PROMPT
Using the records below, copy every line that holds the string "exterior".

Records from a data source
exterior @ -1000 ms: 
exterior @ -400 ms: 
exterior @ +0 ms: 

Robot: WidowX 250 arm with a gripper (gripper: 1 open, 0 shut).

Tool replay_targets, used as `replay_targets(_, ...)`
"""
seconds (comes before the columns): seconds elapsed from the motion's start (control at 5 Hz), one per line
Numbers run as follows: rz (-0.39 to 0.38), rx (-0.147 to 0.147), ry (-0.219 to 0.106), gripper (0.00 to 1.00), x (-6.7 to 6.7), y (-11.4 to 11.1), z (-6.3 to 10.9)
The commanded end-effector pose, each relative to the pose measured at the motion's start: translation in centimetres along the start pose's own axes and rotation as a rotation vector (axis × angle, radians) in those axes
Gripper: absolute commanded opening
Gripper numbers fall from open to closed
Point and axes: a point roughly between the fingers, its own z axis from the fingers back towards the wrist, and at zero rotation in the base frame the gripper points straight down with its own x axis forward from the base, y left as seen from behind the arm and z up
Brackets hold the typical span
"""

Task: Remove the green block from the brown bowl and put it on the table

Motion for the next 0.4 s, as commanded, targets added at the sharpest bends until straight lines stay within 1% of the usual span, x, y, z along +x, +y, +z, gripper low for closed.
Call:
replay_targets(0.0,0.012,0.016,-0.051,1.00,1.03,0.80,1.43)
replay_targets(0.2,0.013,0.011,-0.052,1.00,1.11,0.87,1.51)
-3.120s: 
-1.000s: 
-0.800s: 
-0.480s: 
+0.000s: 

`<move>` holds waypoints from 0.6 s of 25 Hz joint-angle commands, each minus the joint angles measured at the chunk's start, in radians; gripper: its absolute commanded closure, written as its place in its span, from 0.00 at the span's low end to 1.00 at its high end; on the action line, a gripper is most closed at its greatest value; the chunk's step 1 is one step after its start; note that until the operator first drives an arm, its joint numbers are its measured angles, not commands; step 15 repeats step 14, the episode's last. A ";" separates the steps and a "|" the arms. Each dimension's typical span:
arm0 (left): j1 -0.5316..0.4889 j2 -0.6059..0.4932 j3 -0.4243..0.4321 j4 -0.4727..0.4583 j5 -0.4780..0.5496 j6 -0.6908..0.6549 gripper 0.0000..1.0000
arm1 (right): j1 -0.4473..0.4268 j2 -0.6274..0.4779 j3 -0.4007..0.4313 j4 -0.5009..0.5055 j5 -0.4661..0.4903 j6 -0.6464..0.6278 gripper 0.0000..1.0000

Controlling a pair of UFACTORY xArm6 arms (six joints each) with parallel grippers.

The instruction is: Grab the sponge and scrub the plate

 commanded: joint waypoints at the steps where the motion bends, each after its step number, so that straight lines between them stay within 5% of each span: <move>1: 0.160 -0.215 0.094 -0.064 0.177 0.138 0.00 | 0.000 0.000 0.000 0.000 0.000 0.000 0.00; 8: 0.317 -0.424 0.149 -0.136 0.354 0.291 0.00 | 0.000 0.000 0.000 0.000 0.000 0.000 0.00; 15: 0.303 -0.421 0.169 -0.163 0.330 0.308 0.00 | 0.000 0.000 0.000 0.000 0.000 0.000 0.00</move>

RESPONSE FOR THIS EXERCISE
exterior @ -1000 ms: 
exterior @ -400 ms: 
exterior @ +0 ms: 

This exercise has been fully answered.